Nelle ultime settimane a gestire mediaticamente la questione è stato il ministro Charafeddine, druso del Partito democratico libanese alleato della coalizione 14 marzo e avversario della famiglia Jumblatt che dirige l’altro partito druso, il Partito socialista progressista. È stato lui a spiegare che il piano avrebbe previsto 15 mila rimpatri al mese.

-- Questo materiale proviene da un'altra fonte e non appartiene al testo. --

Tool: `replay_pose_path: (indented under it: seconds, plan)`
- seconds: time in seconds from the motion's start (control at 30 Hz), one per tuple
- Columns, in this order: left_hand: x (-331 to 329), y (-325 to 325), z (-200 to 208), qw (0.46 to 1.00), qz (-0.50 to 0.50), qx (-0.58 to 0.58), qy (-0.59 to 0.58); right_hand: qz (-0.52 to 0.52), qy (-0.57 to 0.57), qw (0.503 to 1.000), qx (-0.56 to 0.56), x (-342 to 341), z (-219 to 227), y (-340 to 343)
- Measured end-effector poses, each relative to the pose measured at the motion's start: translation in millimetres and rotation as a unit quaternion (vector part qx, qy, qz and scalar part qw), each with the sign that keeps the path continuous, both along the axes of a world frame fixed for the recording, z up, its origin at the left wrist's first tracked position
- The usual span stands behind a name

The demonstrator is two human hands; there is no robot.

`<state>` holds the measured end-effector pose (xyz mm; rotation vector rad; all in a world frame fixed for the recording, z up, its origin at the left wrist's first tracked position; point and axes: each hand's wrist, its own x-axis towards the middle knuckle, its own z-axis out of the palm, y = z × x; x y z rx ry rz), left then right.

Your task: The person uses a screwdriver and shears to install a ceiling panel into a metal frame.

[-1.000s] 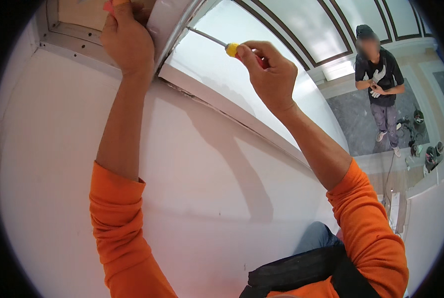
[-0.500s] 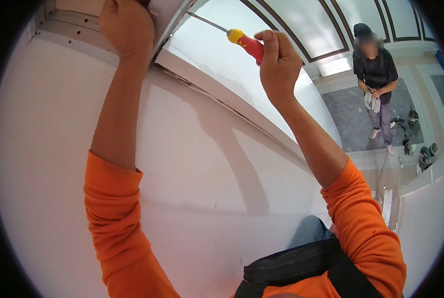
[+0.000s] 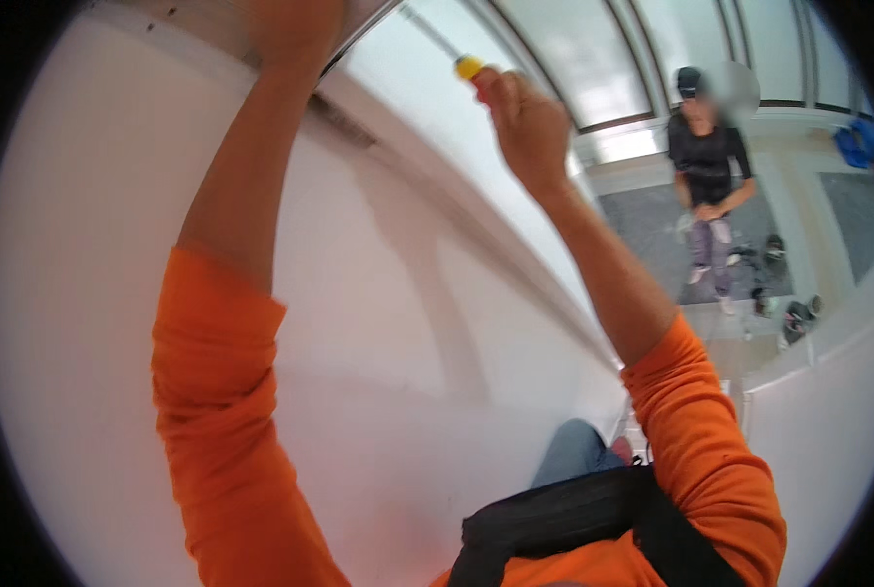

Nella sua intervista del 6 luglio ha inoltre criticato l’Unhcr e i paesi donatori per la loro indisponibilità a concentrare i loro aiuti sul territorio siriano, indisponibilità che contribuirebbe a trattenere in Libano i profughi siriani, precisando: «Qualunque sia la posizione dell’Unhcr, noi andremo avanti col piano». E annunciando per la settimana seguente (cioè quella attualmente in corso) un incontro col ministro siriano delle amministrazioni locali e dell’ambiente Hussein Makhlouf. L’agenzia delle Nazioni Unite per i rifugiati si è limitata a dichiarare di non aver avviato negoziati con Beirut e Damasco sul rimpatrio dei rifugiati.

La Siria nella Lega Araba

Sullo sfondo del braccio di ferro fra Onu, Ong e paesi occidentali da una parte, governo e presidente libanesi uscenti dall’altra c’è anche la questione dei rapporti col governo siriano. Le attuali autorità libanesi sono favorevoli alla riammissione del governo di Damasco nella Lega Araba, così come i governi di Algeria, Emirati Arabi Uniti, Egitto e Giordania. Ma senza l’unanimità l’obiettivo non è raggiungibile.

Secondo il quotidiano libanese L’Orient-Le Jour in occasione di una recente visita del ministro degli Esteri siriano Faisal Moqdad ad Algeri le autorità algerine avrebbero espresso il loro desiderio di invitare alla prima riunione della Lega Araba post-Covid, che si terrà ad Algeri nell’ottobre prossimo, rappresentanti del governo siriano.


Preghiamo San Charbel, il potente santo eremita libanese, di salvare il Paese da una nuova guerra e da altre distruzioni.